## Data provided
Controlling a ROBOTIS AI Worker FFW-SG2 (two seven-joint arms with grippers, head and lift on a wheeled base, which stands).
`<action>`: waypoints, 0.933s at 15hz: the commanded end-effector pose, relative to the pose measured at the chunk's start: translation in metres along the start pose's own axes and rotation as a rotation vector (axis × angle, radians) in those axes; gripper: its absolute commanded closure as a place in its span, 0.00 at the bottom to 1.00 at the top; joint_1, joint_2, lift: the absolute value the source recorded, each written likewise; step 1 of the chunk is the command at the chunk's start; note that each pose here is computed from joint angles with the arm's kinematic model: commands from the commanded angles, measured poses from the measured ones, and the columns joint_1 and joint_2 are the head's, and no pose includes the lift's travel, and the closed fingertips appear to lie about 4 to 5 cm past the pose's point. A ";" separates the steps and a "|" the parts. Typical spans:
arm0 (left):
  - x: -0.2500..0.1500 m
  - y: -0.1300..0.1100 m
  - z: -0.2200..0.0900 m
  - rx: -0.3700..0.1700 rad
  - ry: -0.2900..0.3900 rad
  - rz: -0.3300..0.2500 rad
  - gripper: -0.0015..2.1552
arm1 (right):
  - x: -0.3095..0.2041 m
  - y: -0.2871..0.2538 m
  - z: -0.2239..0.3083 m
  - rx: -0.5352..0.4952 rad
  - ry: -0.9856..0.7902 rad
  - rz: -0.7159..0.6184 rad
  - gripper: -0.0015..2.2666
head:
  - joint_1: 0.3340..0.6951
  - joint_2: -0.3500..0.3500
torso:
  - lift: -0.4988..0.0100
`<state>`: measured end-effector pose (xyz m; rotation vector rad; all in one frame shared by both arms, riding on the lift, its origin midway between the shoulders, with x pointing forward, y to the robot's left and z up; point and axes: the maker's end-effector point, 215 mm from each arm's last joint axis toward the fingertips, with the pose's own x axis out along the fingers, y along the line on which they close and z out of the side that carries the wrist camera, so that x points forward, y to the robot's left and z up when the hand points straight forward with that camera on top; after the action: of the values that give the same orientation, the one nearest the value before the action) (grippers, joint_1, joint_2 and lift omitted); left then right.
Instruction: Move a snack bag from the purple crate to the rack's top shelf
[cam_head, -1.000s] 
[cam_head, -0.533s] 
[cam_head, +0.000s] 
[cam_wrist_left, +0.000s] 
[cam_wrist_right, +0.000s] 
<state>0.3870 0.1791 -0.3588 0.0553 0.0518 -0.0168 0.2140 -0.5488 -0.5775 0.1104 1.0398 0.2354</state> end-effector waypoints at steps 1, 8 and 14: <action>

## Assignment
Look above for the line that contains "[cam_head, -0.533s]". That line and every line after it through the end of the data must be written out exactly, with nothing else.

## Output below
[cam_head, -0.533s] 
[cam_head, +0.000s] 
[cam_wrist_left, +0.000s] 
[cam_wrist_right, +0.000s] 
<state>0.3870 0.1791 -0.3588 0.0553 0.0518 -0.0168 0.2140 -0.5488 -0.5775 0.1104 1.0398 0.2354</state> end-effector waypoints at steps 1, 8 and 14: <action>

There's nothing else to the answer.